DENVER - Talk about a gold star: The 18 affordable apartments at Central Park at Stapleton here have met the toughest residential green building standard on the books—the gold certification in Leadership in Energy and Environmental Design (LEED) for Homes from the U.S. Green Building Council.

Until recently, very few affordable projects earned LEED certifications at all, much less gold.

“We have been doing green building for 10 years,” said Getabecha “Gete” Mekonnen, executive director of Northeast Denver Housing Center (NDHC), a nonprofit dedicated to sustainable, affordable development. “This is our first LEED building.”

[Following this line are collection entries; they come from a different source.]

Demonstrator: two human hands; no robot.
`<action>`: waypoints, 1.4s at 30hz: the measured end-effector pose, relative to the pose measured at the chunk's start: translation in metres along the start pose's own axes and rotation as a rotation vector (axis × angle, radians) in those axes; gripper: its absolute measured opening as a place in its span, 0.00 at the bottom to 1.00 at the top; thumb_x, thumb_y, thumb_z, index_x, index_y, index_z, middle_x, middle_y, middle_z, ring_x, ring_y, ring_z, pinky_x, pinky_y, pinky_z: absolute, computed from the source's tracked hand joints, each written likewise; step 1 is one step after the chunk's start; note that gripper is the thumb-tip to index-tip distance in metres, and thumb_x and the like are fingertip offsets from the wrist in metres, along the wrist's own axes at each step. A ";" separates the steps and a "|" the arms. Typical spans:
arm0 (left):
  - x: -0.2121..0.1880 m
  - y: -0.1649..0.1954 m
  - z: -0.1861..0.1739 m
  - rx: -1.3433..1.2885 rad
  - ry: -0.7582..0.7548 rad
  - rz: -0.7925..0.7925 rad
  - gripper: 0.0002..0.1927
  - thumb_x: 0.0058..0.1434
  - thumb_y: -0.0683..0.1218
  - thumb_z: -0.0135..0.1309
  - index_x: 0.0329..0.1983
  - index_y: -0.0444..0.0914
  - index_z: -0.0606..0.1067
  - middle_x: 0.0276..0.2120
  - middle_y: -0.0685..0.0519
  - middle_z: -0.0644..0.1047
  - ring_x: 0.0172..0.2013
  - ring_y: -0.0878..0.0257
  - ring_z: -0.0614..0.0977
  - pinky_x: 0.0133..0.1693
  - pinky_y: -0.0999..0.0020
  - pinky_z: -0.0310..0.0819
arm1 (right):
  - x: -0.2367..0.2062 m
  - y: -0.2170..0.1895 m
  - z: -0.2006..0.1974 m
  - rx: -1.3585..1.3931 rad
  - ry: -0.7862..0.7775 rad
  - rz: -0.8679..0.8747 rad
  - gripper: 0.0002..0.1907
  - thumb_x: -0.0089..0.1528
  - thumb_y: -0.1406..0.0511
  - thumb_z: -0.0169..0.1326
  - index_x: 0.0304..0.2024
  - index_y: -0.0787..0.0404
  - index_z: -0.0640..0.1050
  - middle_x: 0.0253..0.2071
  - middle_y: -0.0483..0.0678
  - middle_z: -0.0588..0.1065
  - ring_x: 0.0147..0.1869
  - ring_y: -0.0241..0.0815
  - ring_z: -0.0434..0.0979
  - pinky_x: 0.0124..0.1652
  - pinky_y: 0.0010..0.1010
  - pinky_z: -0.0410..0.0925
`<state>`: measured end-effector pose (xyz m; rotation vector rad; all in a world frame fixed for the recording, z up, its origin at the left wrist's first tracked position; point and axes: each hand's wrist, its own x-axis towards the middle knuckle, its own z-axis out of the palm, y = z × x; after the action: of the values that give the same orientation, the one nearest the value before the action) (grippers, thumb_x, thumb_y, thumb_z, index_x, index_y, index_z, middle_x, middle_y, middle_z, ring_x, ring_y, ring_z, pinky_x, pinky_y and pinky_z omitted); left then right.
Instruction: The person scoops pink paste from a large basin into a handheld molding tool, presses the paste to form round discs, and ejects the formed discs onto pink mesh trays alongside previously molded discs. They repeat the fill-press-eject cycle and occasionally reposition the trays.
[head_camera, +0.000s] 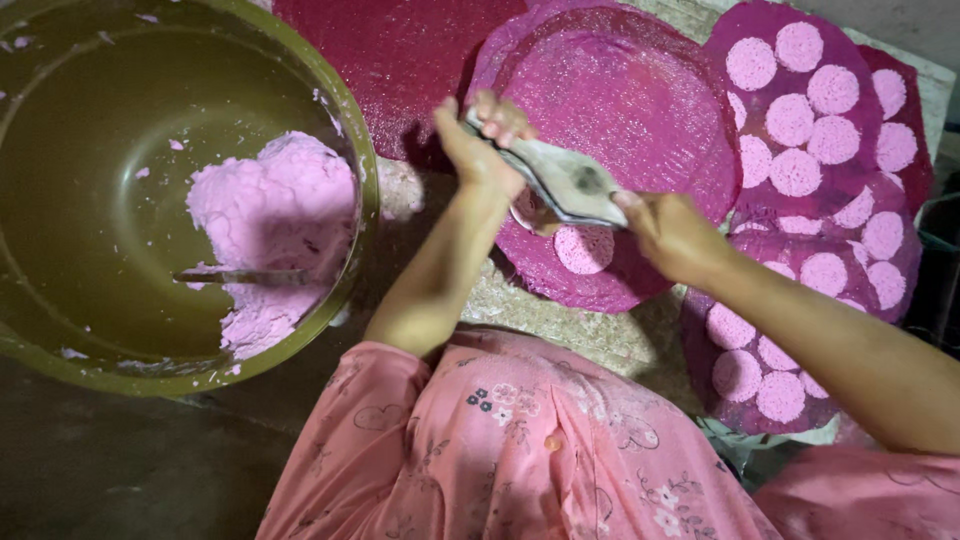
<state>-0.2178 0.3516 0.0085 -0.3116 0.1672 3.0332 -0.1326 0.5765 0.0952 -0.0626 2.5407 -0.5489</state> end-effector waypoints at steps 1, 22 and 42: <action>-0.002 -0.007 0.003 -0.026 -0.081 -0.007 0.26 0.68 0.66 0.31 0.21 0.47 0.61 0.15 0.61 0.61 0.19 0.65 0.62 0.32 0.61 0.62 | -0.002 0.005 -0.009 -0.059 -0.004 0.061 0.37 0.74 0.46 0.32 0.34 0.69 0.78 0.21 0.59 0.73 0.28 0.57 0.77 0.41 0.52 0.69; -0.223 0.180 0.165 1.861 -1.328 -0.252 0.22 0.51 0.49 0.63 0.49 0.42 0.75 0.36 0.47 0.82 0.37 0.58 0.83 0.39 0.61 0.76 | -0.104 -0.205 -0.073 -0.239 -0.037 -1.415 0.31 0.58 0.40 0.53 0.33 0.62 0.73 0.24 0.51 0.69 0.29 0.53 0.74 0.29 0.44 0.64; -0.271 0.346 -0.043 0.905 -0.039 -0.260 0.15 0.58 0.46 0.58 0.47 0.34 0.77 0.35 0.49 0.79 0.32 0.61 0.79 0.34 0.66 0.74 | -0.051 -0.303 -0.035 -0.824 0.861 -1.539 0.11 0.67 0.61 0.54 0.51 0.52 0.78 0.53 0.43 0.74 0.59 0.40 0.74 0.58 0.36 0.69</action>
<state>0.0206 -0.0167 0.0573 -0.1669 1.3011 2.3837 -0.1265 0.3197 0.2675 -2.6290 2.7744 0.1284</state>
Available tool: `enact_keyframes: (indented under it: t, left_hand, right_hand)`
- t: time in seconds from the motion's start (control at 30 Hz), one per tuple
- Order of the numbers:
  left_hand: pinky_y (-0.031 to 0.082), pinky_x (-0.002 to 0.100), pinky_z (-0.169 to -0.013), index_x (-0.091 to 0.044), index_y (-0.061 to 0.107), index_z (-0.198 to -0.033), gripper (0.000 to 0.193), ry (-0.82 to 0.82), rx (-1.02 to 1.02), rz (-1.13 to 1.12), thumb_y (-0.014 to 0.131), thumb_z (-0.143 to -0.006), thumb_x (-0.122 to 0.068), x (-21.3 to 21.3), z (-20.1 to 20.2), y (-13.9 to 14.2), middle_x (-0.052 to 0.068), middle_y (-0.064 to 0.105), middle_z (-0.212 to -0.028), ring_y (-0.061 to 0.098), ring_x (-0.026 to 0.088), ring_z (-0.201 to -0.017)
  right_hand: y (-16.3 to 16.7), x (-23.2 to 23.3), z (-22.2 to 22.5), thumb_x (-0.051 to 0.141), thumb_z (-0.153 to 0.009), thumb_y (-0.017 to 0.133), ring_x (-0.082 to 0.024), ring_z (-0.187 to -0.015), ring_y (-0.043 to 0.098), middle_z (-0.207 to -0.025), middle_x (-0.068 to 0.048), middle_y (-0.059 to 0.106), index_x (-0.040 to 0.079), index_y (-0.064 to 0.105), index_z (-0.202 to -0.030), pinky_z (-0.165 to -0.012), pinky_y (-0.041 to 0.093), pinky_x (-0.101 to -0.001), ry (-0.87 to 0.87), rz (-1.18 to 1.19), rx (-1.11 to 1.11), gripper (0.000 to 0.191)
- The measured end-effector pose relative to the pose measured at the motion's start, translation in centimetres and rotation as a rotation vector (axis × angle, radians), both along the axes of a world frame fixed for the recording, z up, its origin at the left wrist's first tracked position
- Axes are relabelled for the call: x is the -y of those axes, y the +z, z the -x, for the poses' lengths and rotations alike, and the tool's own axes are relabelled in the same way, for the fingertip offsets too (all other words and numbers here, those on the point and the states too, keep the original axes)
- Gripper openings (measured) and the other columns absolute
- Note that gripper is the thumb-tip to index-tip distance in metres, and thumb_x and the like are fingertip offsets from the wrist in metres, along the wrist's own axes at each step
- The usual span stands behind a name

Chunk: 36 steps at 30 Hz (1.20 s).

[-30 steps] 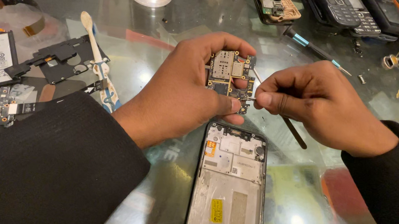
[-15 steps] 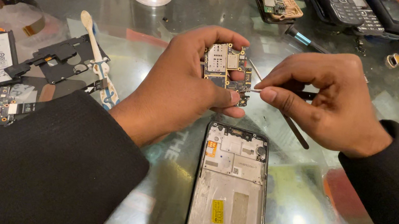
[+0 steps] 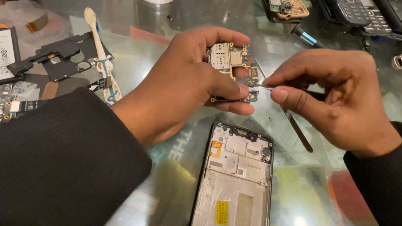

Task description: The person holds a disassembled phone motherboard in one hand and uses a small tool to pry and work on components along its edge. Near the end, the person places the motherboard into the open phone frame on the work surface and presses it into position.

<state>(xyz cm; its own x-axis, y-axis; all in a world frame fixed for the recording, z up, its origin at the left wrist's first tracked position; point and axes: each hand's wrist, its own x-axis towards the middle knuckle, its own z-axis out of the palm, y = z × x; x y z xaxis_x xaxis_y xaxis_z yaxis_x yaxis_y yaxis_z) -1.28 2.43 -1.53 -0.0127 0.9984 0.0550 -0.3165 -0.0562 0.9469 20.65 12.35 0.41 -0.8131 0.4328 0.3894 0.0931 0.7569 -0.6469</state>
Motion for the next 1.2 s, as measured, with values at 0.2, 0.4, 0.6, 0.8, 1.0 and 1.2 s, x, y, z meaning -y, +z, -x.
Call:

Until recently, the only LEED standard NDHC could attempt to meet, LEED for New Construction, was tailored to the needs of large office buildings.

The new LEED for Homes standard is much better suited to smaller residential projects like Central Park. It costs $50,000 to be certified for LEED for Homes, a third of the cost to certify for LEED for New Construction. LEED for Homes is also more flexible. Unlike LEED for New Construction, it does not require a developer to enforce a ban on smoking, said Mekonnen.

Going for the gold earned NDHC bragging rights for being one of the first affordable housing developers to meet the standard. NDHC also made its LEED ambition for Central Park part of its application for funding.

Central Park’s location also encouraged the developer to try for LEED’s gold certification. Central Park is in the midst of the redevelopment of Denver’s old Stapleton International Airport into a new mixed-use neighborhood served by light rail and within a half-mile of shops and services. These amenities make residents less likely to rely on cars and earned Central Park points on the LEED criteria.

To meet the standard, Central Park also met federal Energy Star requirements, earning the program’s highest fivestar rating, in addition to meeting high standards for air quality and the conservation of resources like building materials.

NDHC spent an extra $100,000 to make the cut, a 4 percent premium that brought the hard cost of construction up to $2.7 million. That doesn’t include the $180,000 cost of solar panels on the rooftops.

The hardest part of the process was paying for it, said Mekonnen. NDHC received a thick stack of grants, including $68,000 from Energy Outreach Colorado and $18,000 from Enterprise Green Communities. The developer also chipped in $64,000 of its own equity.

Completed in November 2007, the $4.1 million project received another set of grants just in time to pay for the solar panels, including a $90,000 rebate from Xcel Energy, the local utility, and another $73,000 from the Governor’s Energy Office.

Most of the benefits of these green improvements will go to Central Park’s low-income and very low income residents, which fit right into the developer’s mission.

All of the electricity generated by the solar panels goes to offset electricity used at the apartments.

The other efficiency measures also benefit the residents, who pay for their own heat and hot water. Each apartment has individual thermostats, compact furnaces, and hot water tanks. Their utility bills should be less than half the costs at comparable apartments, provided tenants don’t waste water and leave their windows open on cold nights.

Each apartment also has a digital meter that shows the energy being used in dollars, minus the dollars in electricity generated by the solar panels, so that residents can see exactly how much they’re spending every day and make smarter decisions about the energy they use.

“Part of the energy conservation package is to educate the tenants,” said Mekonnen.